Крестьянин опустил тарелку, выпив из нее последние остатки похлебки, и сказал:
— Вроде я ее не знал. — Потом спросил жену: — У нас тут, кажись, никто не умирал, а?
— Она жила не здесь, — объяснил Ферран, похлопывая по спине Минара, который опустил голову на деревянный стол и безутешно рьщал под любопытными взглядами детей.
— А, — отозвался крестьянин. — Но король прислал вас сообщить о ее смерти, так?
Ферран утомленно кивнул:
— Не совсем король, но, в общем, вы правы. Затем Минар поднял голову и, вытирая ладонью слезы, объявил крестьянину:
— Я хочу найти родителей девятнадцатилетней портнихи из Монморанси, которую звали Жаклин. — Внезапно он издал звук еще более странный, чем все его рыдания. Дело в том, что Ферран изо всех сил стукнул его под столом по ноге.
— Жаклин? — Крестьянин подумал, слизывая последний кусочек со своей тарелки. — Уж не дочь ли это Корне, мастера по дереву, который живет на краю поместья?
— Да, кажется, так.
Минар получил еще один удар по ноге и злобно глянул на Феррана.

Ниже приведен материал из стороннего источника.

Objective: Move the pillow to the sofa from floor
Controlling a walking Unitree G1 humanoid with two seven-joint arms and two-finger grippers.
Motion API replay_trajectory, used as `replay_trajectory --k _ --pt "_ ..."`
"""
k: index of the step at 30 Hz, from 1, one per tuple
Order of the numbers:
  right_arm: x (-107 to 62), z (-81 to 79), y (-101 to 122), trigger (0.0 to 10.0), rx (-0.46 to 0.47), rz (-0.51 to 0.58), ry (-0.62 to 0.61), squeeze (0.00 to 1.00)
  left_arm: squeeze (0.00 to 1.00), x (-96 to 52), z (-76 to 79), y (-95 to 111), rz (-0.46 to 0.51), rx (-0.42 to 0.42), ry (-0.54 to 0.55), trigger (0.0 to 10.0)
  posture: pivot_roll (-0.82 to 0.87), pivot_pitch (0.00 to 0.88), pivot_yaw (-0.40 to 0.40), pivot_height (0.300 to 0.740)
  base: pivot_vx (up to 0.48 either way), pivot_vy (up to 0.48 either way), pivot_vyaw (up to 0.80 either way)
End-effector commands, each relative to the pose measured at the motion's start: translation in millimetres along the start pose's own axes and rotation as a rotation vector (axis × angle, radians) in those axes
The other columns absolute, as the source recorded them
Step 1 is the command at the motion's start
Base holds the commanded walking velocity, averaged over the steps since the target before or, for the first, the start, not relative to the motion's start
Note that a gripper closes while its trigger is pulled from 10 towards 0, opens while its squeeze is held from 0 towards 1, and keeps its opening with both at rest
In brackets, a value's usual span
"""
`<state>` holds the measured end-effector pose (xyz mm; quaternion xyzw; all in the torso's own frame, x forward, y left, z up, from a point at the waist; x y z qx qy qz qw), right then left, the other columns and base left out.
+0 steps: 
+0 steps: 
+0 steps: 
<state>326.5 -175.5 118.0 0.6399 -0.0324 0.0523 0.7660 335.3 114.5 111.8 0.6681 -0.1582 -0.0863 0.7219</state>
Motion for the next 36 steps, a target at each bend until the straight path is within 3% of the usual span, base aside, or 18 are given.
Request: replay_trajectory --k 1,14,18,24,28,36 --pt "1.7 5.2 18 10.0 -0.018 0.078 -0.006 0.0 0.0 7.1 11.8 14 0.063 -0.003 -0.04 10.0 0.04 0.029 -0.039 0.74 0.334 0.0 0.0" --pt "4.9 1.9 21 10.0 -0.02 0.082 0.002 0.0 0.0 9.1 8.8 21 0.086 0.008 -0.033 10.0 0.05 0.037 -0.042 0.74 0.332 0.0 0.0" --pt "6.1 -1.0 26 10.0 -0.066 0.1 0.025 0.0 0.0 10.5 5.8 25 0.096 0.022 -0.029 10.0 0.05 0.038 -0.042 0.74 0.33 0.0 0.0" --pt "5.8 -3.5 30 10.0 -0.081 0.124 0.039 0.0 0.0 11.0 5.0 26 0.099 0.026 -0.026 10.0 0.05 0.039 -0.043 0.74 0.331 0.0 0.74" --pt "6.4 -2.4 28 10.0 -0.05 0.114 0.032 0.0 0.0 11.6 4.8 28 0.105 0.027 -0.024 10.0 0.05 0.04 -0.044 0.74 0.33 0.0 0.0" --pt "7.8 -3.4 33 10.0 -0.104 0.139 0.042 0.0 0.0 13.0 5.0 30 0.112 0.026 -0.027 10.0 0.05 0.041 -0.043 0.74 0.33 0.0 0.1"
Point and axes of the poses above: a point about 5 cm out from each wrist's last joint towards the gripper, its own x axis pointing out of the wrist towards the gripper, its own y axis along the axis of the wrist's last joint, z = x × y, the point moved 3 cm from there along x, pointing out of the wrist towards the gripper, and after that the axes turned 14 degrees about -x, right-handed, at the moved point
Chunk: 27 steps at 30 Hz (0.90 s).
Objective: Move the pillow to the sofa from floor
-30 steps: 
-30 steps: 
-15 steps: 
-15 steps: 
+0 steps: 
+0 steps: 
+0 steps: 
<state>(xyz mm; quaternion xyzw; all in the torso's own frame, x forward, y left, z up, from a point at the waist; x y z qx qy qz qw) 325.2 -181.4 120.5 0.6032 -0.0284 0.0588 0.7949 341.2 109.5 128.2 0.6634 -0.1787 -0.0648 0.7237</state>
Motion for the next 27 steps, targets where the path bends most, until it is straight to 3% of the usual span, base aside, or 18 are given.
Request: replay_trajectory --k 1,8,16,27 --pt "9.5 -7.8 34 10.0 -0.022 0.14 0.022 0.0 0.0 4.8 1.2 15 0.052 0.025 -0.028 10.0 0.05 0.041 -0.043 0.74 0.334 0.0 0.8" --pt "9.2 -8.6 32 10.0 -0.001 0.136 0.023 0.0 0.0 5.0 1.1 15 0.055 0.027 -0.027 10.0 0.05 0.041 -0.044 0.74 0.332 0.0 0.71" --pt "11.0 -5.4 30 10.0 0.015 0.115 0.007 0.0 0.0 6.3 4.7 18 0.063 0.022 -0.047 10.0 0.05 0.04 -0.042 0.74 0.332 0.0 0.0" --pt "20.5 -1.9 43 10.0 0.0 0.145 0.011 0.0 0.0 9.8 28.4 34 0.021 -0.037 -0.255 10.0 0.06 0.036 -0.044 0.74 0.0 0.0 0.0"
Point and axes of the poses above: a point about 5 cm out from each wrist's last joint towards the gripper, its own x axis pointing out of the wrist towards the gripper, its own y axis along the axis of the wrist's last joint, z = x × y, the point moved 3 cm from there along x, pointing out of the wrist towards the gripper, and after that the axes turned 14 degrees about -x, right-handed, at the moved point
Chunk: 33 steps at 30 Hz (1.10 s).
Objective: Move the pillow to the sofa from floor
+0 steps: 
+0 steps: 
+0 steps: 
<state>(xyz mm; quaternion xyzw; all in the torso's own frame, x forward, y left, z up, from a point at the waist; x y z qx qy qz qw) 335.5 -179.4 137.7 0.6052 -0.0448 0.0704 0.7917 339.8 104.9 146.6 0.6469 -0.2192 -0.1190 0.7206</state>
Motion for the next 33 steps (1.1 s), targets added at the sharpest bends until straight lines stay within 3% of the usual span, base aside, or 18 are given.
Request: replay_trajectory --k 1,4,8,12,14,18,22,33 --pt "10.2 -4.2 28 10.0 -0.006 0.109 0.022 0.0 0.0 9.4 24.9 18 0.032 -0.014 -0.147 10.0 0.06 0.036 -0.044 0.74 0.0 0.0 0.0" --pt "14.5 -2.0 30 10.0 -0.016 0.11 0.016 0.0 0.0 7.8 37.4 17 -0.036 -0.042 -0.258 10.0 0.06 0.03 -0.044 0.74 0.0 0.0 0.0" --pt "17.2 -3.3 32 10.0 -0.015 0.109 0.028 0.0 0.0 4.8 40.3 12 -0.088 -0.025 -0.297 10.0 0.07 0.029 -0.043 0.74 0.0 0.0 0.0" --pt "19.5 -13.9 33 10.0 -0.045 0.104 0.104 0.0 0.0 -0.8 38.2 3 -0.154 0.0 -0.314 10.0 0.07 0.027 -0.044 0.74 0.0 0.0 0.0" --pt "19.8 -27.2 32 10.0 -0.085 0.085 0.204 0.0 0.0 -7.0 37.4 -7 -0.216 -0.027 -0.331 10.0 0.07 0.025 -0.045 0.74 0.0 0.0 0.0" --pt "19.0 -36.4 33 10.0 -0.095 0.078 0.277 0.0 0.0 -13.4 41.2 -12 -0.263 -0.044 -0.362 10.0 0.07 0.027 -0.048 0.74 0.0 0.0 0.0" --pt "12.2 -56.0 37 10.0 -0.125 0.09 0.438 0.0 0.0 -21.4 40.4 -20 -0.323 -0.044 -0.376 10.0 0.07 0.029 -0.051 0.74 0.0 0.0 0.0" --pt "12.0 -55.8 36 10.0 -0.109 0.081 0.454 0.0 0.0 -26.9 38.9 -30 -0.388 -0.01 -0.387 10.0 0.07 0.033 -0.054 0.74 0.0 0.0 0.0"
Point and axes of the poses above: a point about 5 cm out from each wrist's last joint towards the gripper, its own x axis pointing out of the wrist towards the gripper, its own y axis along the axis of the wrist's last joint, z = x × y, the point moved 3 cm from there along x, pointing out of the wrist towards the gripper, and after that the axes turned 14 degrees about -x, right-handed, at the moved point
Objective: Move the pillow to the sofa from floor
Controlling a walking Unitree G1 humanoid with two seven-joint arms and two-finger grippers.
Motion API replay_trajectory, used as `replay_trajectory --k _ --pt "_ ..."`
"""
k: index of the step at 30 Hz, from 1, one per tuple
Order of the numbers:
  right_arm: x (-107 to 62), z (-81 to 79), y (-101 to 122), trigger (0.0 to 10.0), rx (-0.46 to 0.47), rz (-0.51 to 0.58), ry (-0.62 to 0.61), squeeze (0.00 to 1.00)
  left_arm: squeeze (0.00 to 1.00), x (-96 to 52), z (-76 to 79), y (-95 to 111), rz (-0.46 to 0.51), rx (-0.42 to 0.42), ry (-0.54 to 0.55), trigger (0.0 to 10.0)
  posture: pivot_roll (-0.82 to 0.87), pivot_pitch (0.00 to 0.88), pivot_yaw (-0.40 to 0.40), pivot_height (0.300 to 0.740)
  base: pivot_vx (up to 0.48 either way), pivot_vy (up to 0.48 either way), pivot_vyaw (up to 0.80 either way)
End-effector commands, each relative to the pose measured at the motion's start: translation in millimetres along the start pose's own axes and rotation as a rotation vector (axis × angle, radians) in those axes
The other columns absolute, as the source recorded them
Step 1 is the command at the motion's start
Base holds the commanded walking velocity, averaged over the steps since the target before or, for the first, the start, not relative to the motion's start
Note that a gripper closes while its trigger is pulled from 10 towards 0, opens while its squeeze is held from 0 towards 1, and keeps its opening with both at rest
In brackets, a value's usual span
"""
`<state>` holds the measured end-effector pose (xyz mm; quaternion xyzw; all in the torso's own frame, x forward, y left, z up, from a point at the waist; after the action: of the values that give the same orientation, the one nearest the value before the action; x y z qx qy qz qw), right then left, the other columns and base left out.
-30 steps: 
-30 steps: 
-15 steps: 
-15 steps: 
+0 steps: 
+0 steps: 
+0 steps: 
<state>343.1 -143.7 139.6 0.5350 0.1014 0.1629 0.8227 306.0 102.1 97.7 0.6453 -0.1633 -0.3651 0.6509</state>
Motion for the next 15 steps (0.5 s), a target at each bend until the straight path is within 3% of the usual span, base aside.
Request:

— Она дружила с вашей бабушкой? — спросил крестьянин.
— Нет, — перебил его Ферран. — Это просто еще одно имя, которое он вычитал в книге.
Крестьянин совсем опешил, и за столом опять воцарилась тишина. Минар с увлечением черпал ложкой похлебку, и вскоре на нем сосредоточились взгляды всех остальных, поскольку его порция была самой большой и он закончил есть последним.
— У вас удивительно вкусная голубятина, — сказал он, опустошив тарелку.
— Это была не голубятина, — возразила жена.
Все четверо детей слезли со скамейки и вышли наружу, где с хихиканьем принялись мочиться. Следом вышел их отец, затем мать, и, когда вся семья вернулась в дом, Ферран и Минар решили, что настала их очередь.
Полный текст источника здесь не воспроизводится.